» Instructions for the task
Down to the last line, restate the material below exactly.

» Given information
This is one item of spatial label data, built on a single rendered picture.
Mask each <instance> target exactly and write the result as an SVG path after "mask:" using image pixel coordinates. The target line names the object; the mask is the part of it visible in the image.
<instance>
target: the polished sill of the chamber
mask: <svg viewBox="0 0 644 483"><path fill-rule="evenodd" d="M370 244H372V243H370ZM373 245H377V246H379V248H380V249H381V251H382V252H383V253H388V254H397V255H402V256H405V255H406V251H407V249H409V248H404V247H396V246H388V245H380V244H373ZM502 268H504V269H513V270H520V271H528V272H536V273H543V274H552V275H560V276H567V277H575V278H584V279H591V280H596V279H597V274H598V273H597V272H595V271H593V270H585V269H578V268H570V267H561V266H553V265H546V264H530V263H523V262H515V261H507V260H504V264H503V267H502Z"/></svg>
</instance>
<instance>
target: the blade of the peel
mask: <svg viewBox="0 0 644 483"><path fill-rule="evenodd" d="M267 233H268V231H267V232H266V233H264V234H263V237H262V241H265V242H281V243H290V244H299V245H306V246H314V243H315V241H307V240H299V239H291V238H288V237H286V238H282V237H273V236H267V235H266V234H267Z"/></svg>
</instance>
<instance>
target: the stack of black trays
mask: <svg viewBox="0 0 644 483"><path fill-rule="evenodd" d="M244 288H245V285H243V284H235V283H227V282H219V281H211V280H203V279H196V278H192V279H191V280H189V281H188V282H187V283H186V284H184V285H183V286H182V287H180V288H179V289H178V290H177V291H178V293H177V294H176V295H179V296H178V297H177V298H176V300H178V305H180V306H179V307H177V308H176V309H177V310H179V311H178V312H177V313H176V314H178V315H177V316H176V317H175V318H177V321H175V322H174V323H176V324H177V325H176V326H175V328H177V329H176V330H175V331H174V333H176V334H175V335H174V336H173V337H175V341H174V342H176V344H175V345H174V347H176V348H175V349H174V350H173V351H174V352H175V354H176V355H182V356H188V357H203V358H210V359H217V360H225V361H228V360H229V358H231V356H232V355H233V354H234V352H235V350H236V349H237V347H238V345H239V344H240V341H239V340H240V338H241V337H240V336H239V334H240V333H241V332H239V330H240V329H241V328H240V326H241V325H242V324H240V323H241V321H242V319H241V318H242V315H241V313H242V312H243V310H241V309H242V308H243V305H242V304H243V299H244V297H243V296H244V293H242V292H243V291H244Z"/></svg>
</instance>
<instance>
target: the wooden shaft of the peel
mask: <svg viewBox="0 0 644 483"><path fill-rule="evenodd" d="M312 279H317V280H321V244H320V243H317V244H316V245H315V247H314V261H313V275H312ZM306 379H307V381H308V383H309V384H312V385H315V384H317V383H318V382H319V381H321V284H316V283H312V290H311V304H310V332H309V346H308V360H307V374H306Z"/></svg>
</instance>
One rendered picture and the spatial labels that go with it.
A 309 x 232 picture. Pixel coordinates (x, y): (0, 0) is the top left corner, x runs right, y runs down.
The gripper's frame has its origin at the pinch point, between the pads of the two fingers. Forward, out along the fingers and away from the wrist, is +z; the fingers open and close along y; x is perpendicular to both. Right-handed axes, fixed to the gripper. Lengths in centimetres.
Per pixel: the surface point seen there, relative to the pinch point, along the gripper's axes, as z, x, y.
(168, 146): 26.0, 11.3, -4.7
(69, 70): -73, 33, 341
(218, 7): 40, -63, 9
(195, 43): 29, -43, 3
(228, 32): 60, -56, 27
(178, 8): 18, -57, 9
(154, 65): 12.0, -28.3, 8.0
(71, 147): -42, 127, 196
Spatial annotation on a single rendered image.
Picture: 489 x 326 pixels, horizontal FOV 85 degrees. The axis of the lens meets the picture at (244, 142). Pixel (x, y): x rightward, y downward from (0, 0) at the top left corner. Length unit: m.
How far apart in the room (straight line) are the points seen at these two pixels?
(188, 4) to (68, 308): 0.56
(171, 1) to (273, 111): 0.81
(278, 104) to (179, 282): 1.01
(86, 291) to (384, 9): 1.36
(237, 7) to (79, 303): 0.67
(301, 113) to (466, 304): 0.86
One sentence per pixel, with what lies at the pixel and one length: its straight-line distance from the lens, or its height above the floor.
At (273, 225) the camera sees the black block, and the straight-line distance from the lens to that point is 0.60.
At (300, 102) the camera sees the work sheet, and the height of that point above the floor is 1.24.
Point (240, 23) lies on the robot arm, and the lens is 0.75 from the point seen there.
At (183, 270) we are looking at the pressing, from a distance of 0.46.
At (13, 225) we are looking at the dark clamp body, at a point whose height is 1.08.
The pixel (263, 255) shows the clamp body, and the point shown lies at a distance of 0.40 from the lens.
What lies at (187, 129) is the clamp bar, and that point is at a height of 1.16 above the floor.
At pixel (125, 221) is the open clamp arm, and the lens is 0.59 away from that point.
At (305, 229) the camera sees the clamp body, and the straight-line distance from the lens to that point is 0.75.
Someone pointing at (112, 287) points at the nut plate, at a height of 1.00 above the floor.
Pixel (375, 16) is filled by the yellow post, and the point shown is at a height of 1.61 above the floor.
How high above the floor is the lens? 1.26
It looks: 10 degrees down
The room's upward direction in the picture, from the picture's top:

» Answer space
This is one item of spatial label data, built on a single rendered picture.
Mask each <instance> target exactly and write the result as an SVG path after "mask:" using image pixel coordinates. The target line names the object; the mask is the part of it visible in the image.
<instance>
target: the polished sill of the chamber
mask: <svg viewBox="0 0 644 483"><path fill-rule="evenodd" d="M370 244H372V243H370ZM373 245H377V246H379V248H380V249H381V251H382V252H383V253H388V254H397V255H402V256H405V255H406V251H407V249H409V248H404V247H396V246H388V245H380V244H373ZM502 268H504V269H513V270H520V271H528V272H536V273H543V274H552V275H560V276H567V277H575V278H584V279H591V280H596V279H597V274H598V273H597V272H595V271H593V270H585V269H578V268H570V267H561V266H553V265H546V264H530V263H523V262H515V261H507V260H504V264H503V267H502Z"/></svg>
</instance>
<instance>
target: the blade of the peel
mask: <svg viewBox="0 0 644 483"><path fill-rule="evenodd" d="M267 233H268V231H267V232H266V233H264V234H263V237H262V241H265V242H281V243H290V244H299V245H306V246H314V243H315V241H307V240H299V239H291V238H288V237H286V238H282V237H273V236H267V235H266V234H267Z"/></svg>
</instance>
<instance>
target: the stack of black trays
mask: <svg viewBox="0 0 644 483"><path fill-rule="evenodd" d="M244 288H245V285H243V284H235V283H227V282H219V281H211V280H203V279H196V278H192V279H191V280H189V281H188V282H187V283H186V284H184V285H183V286H182V287H180V288H179V289H178V290H177V291H178V293H177V294H176V295H179V296H178V297H177V298H176V300H178V305H180V306H179V307H177V308H176V309H177V310H179V311H178V312H177V313H176V314H178V315H177V316H176V317H175V318H177V321H175V322H174V323H176V324H177V325H176V326H175V328H177V329H176V330H175V331H174V333H176V334H175V335H174V336H173V337H175V341H174V342H176V344H175V345H174V347H176V348H175V349H174V350H173V351H174V352H175V354H176V355H182V356H188V357H203V358H210V359H217V360H225V361H228V360H229V358H231V356H232V355H233V354H234V352H235V350H236V349H237V347H238V345H239V344H240V341H239V340H240V338H241V337H240V336H239V334H240V333H241V332H239V330H240V329H241V328H240V326H241V325H242V324H240V323H241V321H242V319H241V318H242V315H241V313H242V312H243V310H241V309H242V308H243V305H242V304H243V299H244V297H243V296H244V293H242V292H243V291H244Z"/></svg>
</instance>
<instance>
target: the wooden shaft of the peel
mask: <svg viewBox="0 0 644 483"><path fill-rule="evenodd" d="M312 279H317V280H321V244H320V243H317V244H316V245H315V247H314V261H313V275H312ZM306 379H307V381H308V383H309V384H312V385H315V384H317V383H318V382H319V381H321V284H316V283H312V290H311V304H310V332H309V346H308V360H307V374H306Z"/></svg>
</instance>
One rendered picture and the spatial labels that go with it.
A 309 x 232 picture. Pixel coordinates (x, y): (0, 0) is the top left corner, x runs right, y runs down.
The gripper's frame has its origin at the pinch point, between the pads of the two fingers. Forward, out along the fingers and away from the wrist, is +z; the fingers open and close along y; x is perpendicular to both. Right-handed axes, fixed to the gripper. Lengths in centimetres.
Per pixel: the surface point seen there, relative to the pinch point, along the gripper's axes, as z, x, y.
(168, 146): 26.0, 11.3, -4.7
(69, 70): -73, 33, 341
(218, 7): 40, -63, 9
(195, 43): 29, -43, 3
(228, 32): 60, -56, 27
(178, 8): 18, -57, 9
(154, 65): 12.0, -28.3, 8.0
(71, 147): -42, 127, 196
Spatial annotation on a single rendered image.
Picture: 489 x 326 pixels, horizontal FOV 85 degrees. The axis of the lens meets the picture at (244, 142). Pixel (x, y): x rightward, y downward from (0, 0) at the top left corner. Length unit: m.
How far apart in the room (straight line) are the points seen at these two pixels?
(188, 4) to (68, 308): 0.56
(171, 1) to (273, 111): 0.81
(278, 104) to (179, 282): 1.01
(86, 291) to (384, 9): 1.36
(237, 7) to (79, 303): 0.67
(301, 113) to (466, 304): 0.86
One sentence per pixel, with what lies at the pixel and one length: its straight-line distance from the lens, or its height above the floor.
At (273, 225) the camera sees the black block, and the straight-line distance from the lens to that point is 0.60.
At (300, 102) the camera sees the work sheet, and the height of that point above the floor is 1.24.
Point (240, 23) lies on the robot arm, and the lens is 0.75 from the point seen there.
At (183, 270) we are looking at the pressing, from a distance of 0.46.
At (13, 225) we are looking at the dark clamp body, at a point whose height is 1.08.
The pixel (263, 255) shows the clamp body, and the point shown lies at a distance of 0.40 from the lens.
What lies at (187, 129) is the clamp bar, and that point is at a height of 1.16 above the floor.
At pixel (125, 221) is the open clamp arm, and the lens is 0.59 away from that point.
At (305, 229) the camera sees the clamp body, and the straight-line distance from the lens to that point is 0.75.
Someone pointing at (112, 287) points at the nut plate, at a height of 1.00 above the floor.
Pixel (375, 16) is filled by the yellow post, and the point shown is at a height of 1.61 above the floor.
How high above the floor is the lens? 1.26
It looks: 10 degrees down
The room's upward direction in the picture, from the picture's top:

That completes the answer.